> WHAT TO PRODUCE:
Print exactly the line that contains "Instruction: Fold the", then every following line through the end of the material; include nothing else and no pictures.
*** PROVIDED MATERIAL ***
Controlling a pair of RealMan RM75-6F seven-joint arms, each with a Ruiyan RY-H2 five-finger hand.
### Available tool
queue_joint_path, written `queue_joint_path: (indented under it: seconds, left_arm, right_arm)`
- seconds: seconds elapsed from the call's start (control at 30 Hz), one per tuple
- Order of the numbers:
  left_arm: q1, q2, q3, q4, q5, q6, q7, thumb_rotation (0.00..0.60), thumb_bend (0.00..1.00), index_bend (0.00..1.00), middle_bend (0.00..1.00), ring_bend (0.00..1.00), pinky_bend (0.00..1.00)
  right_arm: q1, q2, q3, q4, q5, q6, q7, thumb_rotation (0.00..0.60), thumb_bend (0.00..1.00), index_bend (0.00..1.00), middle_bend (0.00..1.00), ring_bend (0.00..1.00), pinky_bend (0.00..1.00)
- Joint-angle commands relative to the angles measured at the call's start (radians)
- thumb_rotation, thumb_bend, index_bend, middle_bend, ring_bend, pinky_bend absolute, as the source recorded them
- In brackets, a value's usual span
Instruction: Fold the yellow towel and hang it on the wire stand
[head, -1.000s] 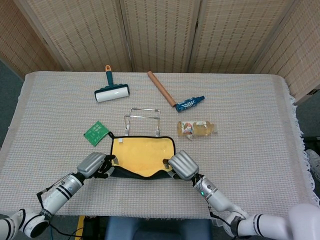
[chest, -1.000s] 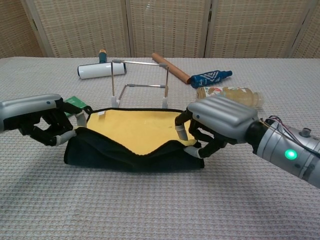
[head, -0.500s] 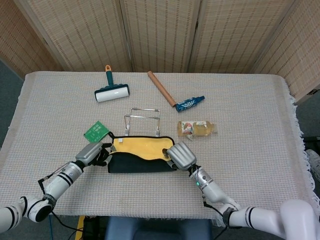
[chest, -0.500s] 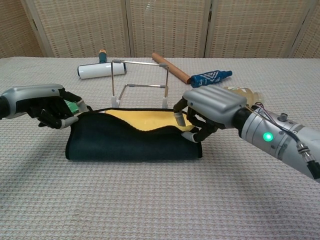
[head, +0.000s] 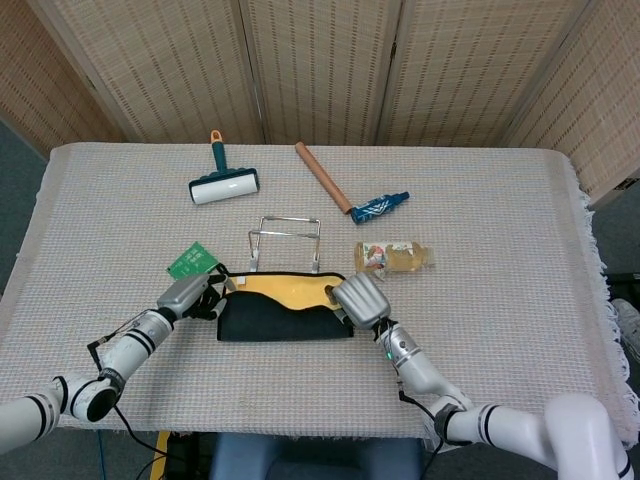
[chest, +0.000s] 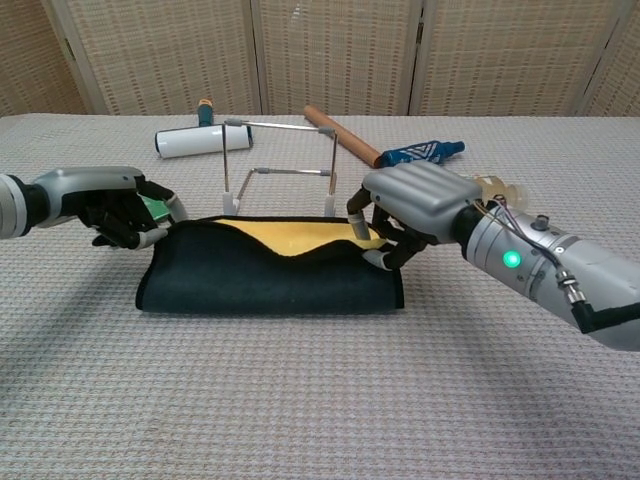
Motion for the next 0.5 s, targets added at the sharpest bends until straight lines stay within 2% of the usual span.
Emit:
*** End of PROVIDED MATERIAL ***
> WORKED SOLUTION:
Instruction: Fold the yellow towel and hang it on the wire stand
[head, -1.000s] 
[chest, -1.000s] 
[head, -0.500s] 
[chest, -0.500s] 
[head, +0.000s] 
[chest, +0.000s] 
Motion for the next 0.5 s, targets added at the sharpest bends until straight lines stay within 2% of the usual span.
Emit:

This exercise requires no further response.